Dongducheon is a city of 95,000 that is 30 miles north of Seoul and home to many 2nd Infantry Division Soldiers. Army officials in Warrior Country have worked closely with business owners in recent years to provide Soldiers here with a safe environment.

"Prostitution, human trafficking and underage issues are the same issues for the past five years," said Yu Hong-chun, president of the KSTA Dongducheon chapter, which regulates the clubs that solely serve U.S. servicemembers. "We continue to work with them."

Dodge told the business owners that he has an 18-year-old son who is attending a university, so he understands the difficulties they may face operating businesses frequented by young Soldiers, many of whom are away from the United States and their parents for the first time.

Problems in the clubs, according to Dodge, are exacerbated when inebriated patrons are packed into an establishment that exceeds its capacity. He said drunk and disorderly Soldiers are a mutual concern, but that business owners can help by enforcing the maximum capacity.

"We only stand to gain by working with you to provide a better environment," he told the owners during the 36-minute meeting.

He also said action will be taken if the Armed Forces Disciplinary Control Board finds that a club owner turns a blind eye to prostitution, human trafficking or underage drinking.

Even so, he said Army officials don't want to put an establishment off limits unless it's absolutely necessary.

"We don't get a whole lot of satisfaction by putting a place off limits to Soldiers, but there is no other way to send the message to those men and women that they are going to understand," Dodge said.

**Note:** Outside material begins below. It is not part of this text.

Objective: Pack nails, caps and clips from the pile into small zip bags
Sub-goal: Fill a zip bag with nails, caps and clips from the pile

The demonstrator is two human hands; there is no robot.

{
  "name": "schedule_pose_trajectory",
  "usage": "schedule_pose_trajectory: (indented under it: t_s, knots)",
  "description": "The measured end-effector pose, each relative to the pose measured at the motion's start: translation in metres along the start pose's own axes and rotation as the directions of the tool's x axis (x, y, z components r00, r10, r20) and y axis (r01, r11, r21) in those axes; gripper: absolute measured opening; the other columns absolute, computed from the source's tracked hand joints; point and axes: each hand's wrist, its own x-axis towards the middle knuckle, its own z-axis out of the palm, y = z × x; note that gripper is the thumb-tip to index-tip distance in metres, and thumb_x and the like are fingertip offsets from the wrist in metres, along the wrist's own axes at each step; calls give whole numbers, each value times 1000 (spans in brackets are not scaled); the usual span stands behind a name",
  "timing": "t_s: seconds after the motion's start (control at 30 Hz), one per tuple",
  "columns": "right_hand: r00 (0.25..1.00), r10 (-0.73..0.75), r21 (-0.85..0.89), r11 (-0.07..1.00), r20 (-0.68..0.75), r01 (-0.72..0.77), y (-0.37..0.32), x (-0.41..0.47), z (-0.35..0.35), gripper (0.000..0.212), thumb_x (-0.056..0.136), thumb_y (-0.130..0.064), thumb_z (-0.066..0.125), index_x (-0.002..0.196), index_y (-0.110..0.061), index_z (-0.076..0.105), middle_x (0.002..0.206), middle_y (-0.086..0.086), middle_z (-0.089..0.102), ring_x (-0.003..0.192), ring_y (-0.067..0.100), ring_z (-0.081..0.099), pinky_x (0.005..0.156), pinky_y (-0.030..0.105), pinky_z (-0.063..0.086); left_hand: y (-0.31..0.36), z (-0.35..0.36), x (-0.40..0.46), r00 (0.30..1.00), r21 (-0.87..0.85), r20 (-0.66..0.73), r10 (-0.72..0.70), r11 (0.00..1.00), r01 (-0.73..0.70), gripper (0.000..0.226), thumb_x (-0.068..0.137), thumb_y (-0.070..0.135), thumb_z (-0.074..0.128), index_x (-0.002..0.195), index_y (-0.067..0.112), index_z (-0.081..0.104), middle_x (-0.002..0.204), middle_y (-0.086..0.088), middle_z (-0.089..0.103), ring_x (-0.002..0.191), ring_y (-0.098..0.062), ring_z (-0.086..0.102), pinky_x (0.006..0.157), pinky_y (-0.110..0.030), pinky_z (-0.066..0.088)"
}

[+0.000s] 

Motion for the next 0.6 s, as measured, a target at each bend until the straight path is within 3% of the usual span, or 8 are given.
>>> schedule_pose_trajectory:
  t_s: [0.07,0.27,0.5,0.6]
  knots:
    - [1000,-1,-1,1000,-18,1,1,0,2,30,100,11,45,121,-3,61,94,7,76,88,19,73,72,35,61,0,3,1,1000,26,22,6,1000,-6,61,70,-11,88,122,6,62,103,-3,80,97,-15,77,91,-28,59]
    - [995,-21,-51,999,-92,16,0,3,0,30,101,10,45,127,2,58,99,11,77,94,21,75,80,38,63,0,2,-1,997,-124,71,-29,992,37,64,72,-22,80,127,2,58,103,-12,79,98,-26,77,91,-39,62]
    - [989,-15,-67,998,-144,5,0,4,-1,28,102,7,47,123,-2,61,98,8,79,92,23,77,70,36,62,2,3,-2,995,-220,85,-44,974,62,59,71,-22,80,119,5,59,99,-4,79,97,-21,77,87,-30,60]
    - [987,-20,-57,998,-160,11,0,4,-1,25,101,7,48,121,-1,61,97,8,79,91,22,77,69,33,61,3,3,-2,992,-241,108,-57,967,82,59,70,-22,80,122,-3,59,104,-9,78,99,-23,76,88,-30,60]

He also told the KSTA business owners that the challenges the Army faces in Dongducheon aren't limited to activities at their establishments. He said the Army is looking at other issues such as medical, dental and cell phone services.

Since command sponsorships began increasing in Warrior Country as part of the U.S. Forces Korea "tour normalization" effort in December 2008, more than 600 families have moved into this community that was historically home to single and unaccompanied 2nd Infantry Division Soldiers.

Dodge said the new families spend money in the community, but that he needs to ensure the off-post environment is safe for them.

"It's important now more than ever that we try to do our best to promote a peaceful and friendly relationship, and create an environment that is extra safe for Soldiers and now families that are living in Dongducheon," he said.